It is very common in the Iberian Peninsula, to have ewe or goat´s milk in the rurals ... or fresh cow´s milk ... 

Reindeer milk is very common in Sweden too ... When we were in Stockholm a few years ago ( had a maternal Aunt of My Mom Eva, who was married to a Swede ) and lived in Stockholm --- so we had visited her. 

I mentioned to the Vet, that I thought the milk was alot creamier and thicker then what I had seen, and I always drink Espresso or Greek or  Turkish Coffee; NEVER with milk unless it is a Cappucchino, on rare occasion. 

It was in a small white ceramic reindeer on the serving table ... 

Interesting, and has a totally different bouquet, as reindeer eat herbs and various tundra grasses, and the mineralology content, comes through the bouquet.

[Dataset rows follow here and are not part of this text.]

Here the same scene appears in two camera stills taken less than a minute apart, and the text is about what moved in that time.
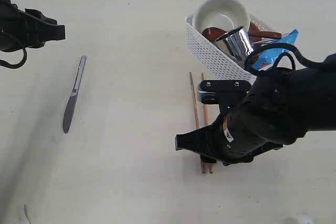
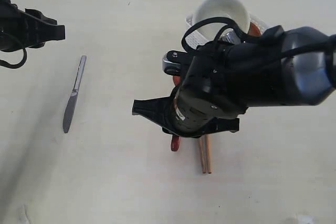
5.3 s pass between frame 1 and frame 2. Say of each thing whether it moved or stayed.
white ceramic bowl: stayed
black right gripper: moved
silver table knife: stayed
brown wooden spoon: moved
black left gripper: stayed
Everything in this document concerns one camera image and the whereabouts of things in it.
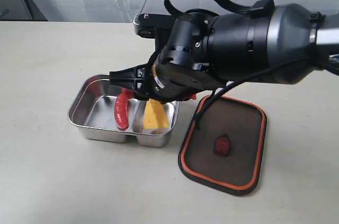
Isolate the red toy sausage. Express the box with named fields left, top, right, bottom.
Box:
left=114, top=88, right=134, bottom=131

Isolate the yellow toy cheese wedge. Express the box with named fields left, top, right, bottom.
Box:
left=143, top=99, right=170, bottom=133

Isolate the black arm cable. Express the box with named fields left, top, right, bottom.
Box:
left=163, top=0, right=321, bottom=132

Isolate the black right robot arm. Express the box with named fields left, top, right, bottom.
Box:
left=109, top=0, right=338, bottom=102

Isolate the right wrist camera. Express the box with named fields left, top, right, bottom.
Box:
left=133, top=13, right=175, bottom=50

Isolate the stainless steel lunch box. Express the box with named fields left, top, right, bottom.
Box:
left=68, top=75, right=179, bottom=148

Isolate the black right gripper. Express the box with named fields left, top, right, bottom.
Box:
left=109, top=49, right=227, bottom=102

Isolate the dark transparent box lid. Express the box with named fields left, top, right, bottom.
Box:
left=178, top=97, right=267, bottom=196

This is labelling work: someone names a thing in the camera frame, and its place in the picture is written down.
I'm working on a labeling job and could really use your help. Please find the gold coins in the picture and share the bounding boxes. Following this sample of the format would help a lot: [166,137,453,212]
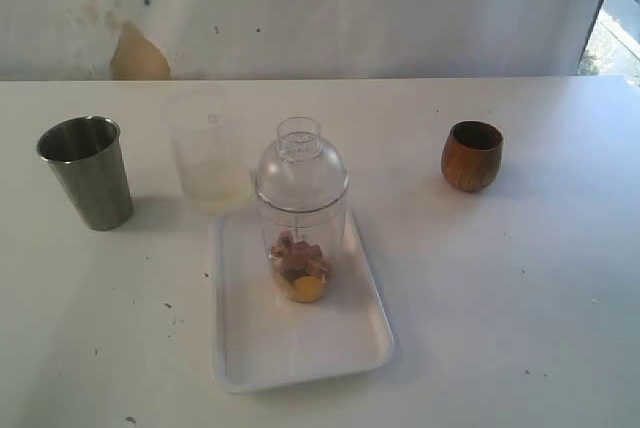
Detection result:
[269,231,331,303]

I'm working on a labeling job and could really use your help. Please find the clear plastic shaker cup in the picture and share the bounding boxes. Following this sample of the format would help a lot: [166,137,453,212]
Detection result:
[258,198,346,303]

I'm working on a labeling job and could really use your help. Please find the brown wooden cup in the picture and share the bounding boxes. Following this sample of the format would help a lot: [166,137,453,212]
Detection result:
[441,120,504,193]

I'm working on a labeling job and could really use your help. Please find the translucent plastic container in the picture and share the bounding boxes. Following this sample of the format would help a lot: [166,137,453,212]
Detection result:
[162,87,253,216]

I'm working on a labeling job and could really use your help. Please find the stainless steel cup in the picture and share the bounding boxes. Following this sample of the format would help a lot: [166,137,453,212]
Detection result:
[36,116,134,231]

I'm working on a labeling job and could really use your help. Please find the white rectangular tray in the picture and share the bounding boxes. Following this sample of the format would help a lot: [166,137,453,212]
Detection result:
[209,209,395,393]

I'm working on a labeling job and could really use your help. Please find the clear plastic dome lid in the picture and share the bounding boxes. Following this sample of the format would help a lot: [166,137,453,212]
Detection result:
[255,116,349,213]

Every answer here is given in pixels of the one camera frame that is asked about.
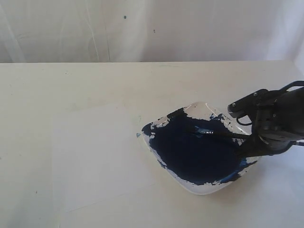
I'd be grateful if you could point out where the black paintbrush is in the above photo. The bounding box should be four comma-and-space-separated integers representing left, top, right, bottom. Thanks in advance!
193, 129, 250, 140

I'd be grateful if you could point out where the white plate with blue paint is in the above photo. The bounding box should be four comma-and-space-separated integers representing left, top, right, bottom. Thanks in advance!
139, 102, 260, 195

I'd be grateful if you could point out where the black right camera cable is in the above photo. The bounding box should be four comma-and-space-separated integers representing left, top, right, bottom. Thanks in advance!
236, 80, 304, 147

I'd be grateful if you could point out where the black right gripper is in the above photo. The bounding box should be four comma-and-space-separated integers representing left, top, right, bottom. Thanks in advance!
228, 85, 304, 157

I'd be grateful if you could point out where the white sheet of paper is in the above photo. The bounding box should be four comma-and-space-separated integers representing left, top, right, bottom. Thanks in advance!
52, 104, 155, 212

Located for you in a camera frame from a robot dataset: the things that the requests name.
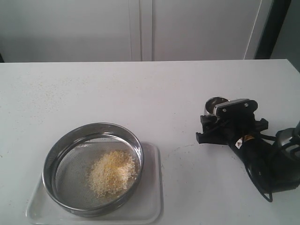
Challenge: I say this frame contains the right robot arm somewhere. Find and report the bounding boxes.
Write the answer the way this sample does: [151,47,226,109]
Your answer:
[196,97,300,194]

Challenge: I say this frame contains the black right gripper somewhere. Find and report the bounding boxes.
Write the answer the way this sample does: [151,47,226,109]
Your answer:
[196,98,277,169]

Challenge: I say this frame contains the stainless steel cup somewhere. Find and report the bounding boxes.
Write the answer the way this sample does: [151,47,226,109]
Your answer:
[204,97,229,116]

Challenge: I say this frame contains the yellow and white grain pile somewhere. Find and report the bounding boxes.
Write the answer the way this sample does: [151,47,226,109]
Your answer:
[88,150,136,197]

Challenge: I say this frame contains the white cabinet doors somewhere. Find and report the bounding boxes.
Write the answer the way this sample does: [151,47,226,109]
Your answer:
[0,0,273,62]

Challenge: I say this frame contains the round steel mesh sieve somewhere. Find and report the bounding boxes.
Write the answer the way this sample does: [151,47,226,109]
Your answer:
[42,123,144,217]

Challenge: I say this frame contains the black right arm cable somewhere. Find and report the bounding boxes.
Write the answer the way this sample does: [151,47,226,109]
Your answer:
[243,133,300,203]

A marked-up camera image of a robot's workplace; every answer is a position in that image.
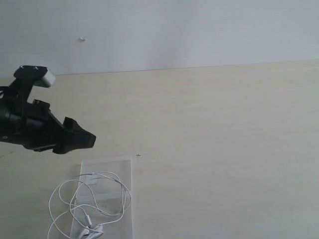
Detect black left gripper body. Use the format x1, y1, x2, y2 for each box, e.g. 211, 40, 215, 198
0, 99, 63, 152

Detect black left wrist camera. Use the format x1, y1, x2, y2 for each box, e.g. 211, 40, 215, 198
9, 65, 56, 100

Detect white wired earphones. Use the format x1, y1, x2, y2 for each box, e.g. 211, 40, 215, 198
47, 170, 132, 239

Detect clear plastic storage box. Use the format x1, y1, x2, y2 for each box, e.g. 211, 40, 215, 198
70, 155, 134, 239

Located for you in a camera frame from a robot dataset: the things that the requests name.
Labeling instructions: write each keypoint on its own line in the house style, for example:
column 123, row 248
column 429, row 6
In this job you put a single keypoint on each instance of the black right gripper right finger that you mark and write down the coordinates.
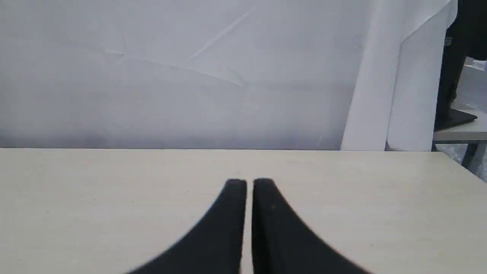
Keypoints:
column 283, row 244

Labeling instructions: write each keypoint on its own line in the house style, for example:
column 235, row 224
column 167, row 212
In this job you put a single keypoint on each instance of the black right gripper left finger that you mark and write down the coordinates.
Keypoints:
column 214, row 244

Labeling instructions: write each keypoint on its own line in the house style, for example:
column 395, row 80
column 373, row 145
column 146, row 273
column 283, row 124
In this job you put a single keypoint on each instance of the white backdrop sheet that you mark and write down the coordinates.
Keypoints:
column 353, row 75

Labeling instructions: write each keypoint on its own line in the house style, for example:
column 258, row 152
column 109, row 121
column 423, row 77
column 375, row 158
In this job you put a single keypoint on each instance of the grey side table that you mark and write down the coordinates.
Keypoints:
column 473, row 134

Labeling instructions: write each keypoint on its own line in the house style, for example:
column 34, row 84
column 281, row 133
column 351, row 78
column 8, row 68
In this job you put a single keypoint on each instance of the black monitor stand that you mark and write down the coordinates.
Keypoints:
column 465, row 37

Kindest, Have lovely summer,
MARGI.


----------



## TATTRAT (Aug 1, 2012)

All I can think of is this clip:

Meet The Parent's (IN 5 SECONDS) - YouTube


----------



## Mel! (Aug 3, 2012)

I tried horse milk in Kyrgyzstan. They ferment it, and give some to all guests. Even strangers are considered to be guests if they wander by, so I had to drink it. It isn't something I would drink, if I felt I had a choice. They didn't pull my head back, and pour it into my mouth or anything like that, but I still felt I had to drink some every time it was offered, because they are big on hospitality there, and refusing any type of hospitality is rudeness to them. 

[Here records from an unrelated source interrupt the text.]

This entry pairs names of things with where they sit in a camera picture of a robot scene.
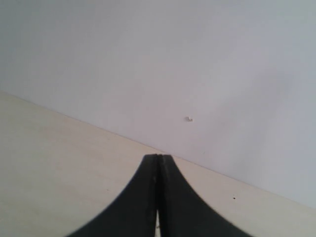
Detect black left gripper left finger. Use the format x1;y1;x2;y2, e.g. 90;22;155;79
69;154;158;237

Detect small white wall clip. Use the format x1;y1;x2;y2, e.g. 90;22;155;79
185;117;193;122

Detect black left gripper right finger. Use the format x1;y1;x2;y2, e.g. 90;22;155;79
158;155;250;237

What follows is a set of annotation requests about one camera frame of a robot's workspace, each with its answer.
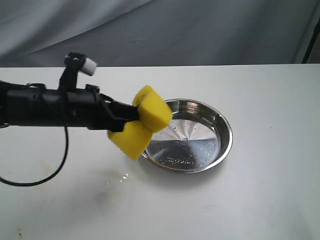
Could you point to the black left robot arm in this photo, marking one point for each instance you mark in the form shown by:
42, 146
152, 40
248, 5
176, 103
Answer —
34, 105

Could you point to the grey backdrop cloth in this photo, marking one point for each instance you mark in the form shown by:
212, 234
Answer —
143, 33

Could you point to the round stainless steel dish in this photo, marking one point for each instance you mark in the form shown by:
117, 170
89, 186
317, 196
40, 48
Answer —
198, 138

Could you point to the brown liquid spill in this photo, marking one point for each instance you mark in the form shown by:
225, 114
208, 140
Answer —
108, 180

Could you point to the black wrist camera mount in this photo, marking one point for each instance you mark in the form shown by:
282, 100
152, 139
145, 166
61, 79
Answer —
74, 63

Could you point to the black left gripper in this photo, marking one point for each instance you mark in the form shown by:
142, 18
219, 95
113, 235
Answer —
85, 108

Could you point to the yellow sponge block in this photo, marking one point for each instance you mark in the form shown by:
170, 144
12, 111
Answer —
154, 116

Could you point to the black stand pole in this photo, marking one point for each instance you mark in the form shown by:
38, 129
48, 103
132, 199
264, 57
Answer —
311, 43

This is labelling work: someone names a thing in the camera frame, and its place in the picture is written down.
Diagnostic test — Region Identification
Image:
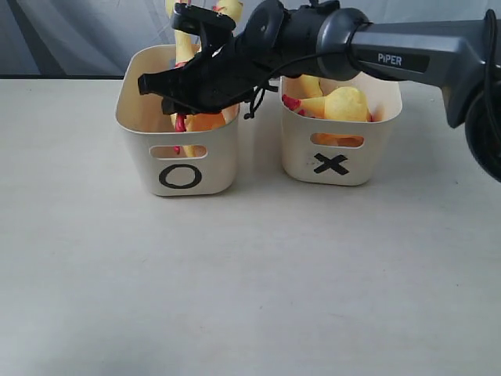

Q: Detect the headless rubber chicken body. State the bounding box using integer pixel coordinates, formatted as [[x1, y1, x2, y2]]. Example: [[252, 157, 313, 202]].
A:
[[282, 86, 372, 147]]

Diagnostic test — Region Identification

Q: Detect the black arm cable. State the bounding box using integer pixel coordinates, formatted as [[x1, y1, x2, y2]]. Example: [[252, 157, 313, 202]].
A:
[[242, 54, 353, 121]]

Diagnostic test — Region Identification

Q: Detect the cream bin marked O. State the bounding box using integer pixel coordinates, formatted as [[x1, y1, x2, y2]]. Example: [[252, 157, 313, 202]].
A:
[[115, 45, 240, 197]]

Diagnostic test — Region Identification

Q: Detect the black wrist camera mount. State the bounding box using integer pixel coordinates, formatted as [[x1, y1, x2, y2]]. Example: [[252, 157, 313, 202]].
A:
[[171, 2, 236, 45]]

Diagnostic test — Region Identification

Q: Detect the broken chicken head with tube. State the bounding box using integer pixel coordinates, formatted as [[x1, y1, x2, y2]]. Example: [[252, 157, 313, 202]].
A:
[[297, 74, 324, 98]]

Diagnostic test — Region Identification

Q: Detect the whole rubber chicken with collar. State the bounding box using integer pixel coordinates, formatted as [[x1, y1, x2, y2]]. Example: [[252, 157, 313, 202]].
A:
[[165, 0, 195, 68]]

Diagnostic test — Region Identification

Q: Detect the cream bin marked X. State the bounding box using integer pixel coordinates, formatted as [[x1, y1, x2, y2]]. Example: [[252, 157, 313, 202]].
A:
[[280, 74, 402, 186]]

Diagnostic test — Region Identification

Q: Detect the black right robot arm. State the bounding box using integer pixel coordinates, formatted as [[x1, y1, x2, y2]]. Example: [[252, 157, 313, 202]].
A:
[[138, 1, 500, 179]]

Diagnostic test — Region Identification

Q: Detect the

Though there was horse milk and  horses everywhere in Kyrgyzstan, I never say anyone milking a horse.


----------



## TATTRAT (Aug 3, 2012)

Mel! said:


> I tried horse milk in Kyrgyzstan. They ferment it, and give some to all guests. Even strangers are considered to be guests if they wander by, so I had to drink it. It isn't something I would drink, if I felt I had a choice. They didn't pull my head back, and pour it into my mouth or anything like that, but I still felt I had to drink some every time it was offered, because they are big on hospitality there, and refusing any type of hospitality is rudeness to them.
> 
> Though there was horse milk and  horses everywhere in Kyrgyzstan, I never say anyone milking a horse.

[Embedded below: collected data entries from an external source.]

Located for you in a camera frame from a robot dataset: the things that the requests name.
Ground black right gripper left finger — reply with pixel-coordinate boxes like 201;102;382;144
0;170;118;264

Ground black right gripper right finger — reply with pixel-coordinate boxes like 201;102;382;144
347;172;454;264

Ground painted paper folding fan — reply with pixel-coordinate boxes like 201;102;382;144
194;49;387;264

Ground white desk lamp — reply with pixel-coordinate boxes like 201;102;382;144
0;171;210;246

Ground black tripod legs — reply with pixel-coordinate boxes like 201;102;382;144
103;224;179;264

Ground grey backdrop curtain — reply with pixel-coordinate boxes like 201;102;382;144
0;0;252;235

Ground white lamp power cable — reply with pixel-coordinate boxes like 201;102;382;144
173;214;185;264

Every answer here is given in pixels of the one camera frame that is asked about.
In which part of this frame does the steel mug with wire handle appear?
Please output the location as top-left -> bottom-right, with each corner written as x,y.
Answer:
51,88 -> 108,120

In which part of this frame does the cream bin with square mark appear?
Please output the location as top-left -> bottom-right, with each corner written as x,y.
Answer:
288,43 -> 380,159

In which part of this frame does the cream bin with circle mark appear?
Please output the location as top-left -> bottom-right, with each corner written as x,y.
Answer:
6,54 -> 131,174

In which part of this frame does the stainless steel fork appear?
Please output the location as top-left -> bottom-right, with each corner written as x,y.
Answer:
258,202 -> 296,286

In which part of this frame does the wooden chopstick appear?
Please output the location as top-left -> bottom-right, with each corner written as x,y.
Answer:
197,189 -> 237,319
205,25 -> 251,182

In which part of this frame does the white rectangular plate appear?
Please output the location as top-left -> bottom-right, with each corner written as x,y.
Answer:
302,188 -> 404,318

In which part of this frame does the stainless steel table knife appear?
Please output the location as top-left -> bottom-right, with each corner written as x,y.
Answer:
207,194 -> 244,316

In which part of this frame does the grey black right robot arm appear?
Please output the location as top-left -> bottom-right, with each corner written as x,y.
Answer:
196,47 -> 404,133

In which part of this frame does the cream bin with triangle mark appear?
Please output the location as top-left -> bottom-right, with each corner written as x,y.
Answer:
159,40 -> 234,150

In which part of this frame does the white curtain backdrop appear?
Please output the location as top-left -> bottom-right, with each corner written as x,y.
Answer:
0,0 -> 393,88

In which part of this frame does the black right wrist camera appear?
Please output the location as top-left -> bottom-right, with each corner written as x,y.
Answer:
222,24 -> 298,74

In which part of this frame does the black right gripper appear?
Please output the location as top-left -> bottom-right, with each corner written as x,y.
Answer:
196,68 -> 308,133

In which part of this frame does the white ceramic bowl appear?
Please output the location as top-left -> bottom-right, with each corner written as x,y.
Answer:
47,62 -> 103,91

that's good of you, and certainly the proper thing to do. Thanks for being a good ambassador!

I had a buddy go there for work, and iirc, one of the national dishes is strips of horse fat, in fermented mare's milk. What I DO remember clearly was a kilo of saffron for the equivalent of something like $10US. Amazing.


----------



## Dawgluver (Aug 3, 2012)

Mel! said:
			
		

> I tried horse milk in Kyrgyzstan. They ferment it, and give some to all guests. Even strangers are considered to be guests if they wander by, so I had to drink it. It isn't something I would drink, if I felt I had a choice. They didn't pull my head back, and pour it into my mouth or anything like that, but I still felt I had to drink some every time it was offered, because they are big on hospitality there, and refusing any type of hospitality is rudeness to them.
> 
> Though there was horse milk and  horses everywhere in Kyrgyzstan, I never say anyone milking a horse.



I'm curious.  What did it taste like?


----------



## CharlieD (Aug 5, 2012)

To. E it tasted somewhat like sour milk, or what isit called in. Store, buttermilk or something ?


----------



## Margi Cintrano (Aug 5, 2012)

It is very common in Mongolia as well, to milk their ponies & mustangs, an ancient horse variety ... In Asia, the milk source mammals are numerous. 

When, we lived on Crete ( there are no cattle ), ewe milk or goat milk were and are the only sources of Milk ... 

Interesting Post ... 
Have a nice August. 
Margi.


----------



## taxlady (Aug 5, 2012)

Anyone else a fan of _Red Dwarf_?

Dog's Milk?! - YouTube


----------



## PrincessFiona60 (Aug 5, 2012)

taxlady said:


> Anyone else a fan of _Red Dwarf_?
> 
> http://www.youtube.com/watch?v=dhjGXCk-RVU&feature=player_embedded



Yes, LOL!!!


----------